WORK TASK: Using the records below, return exactly the lines from the one containing "5: (369, 263)" through the last, and omit pictures.

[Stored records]
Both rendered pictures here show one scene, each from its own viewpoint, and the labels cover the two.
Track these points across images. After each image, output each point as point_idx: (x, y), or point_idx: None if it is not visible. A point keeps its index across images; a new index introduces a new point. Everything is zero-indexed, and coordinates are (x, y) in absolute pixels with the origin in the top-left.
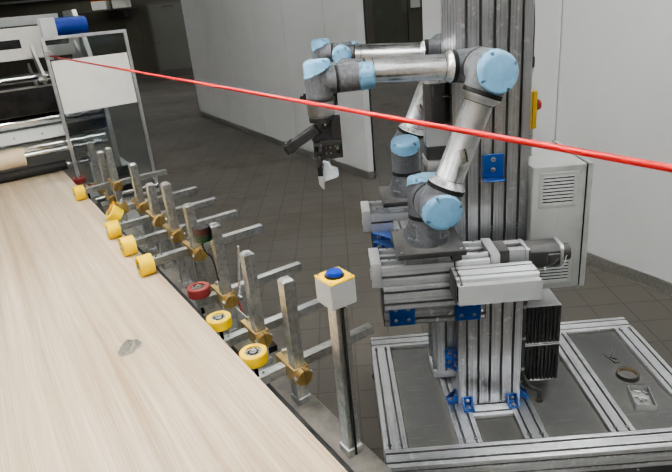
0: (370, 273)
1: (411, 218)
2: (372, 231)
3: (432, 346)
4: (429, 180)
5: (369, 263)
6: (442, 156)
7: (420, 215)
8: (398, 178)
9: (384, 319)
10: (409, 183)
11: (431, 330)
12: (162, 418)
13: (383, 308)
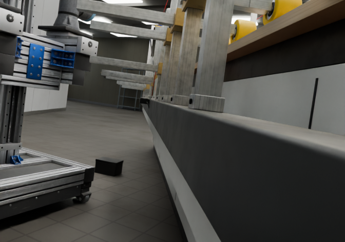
0: (87, 51)
1: (77, 17)
2: (16, 36)
3: (22, 123)
4: None
5: (92, 43)
6: None
7: (90, 14)
8: None
9: (83, 81)
10: None
11: (22, 111)
12: None
13: (84, 73)

EXERCISE OUTPUT:
5: (369, 263)
6: (442, 156)
7: (420, 215)
8: (398, 178)
9: (384, 319)
10: (409, 183)
11: (431, 330)
12: (162, 418)
13: (383, 308)
0: (87, 51)
1: (77, 17)
2: (16, 36)
3: (22, 123)
4: None
5: (92, 43)
6: None
7: (90, 14)
8: None
9: (83, 81)
10: None
11: (22, 111)
12: None
13: (84, 73)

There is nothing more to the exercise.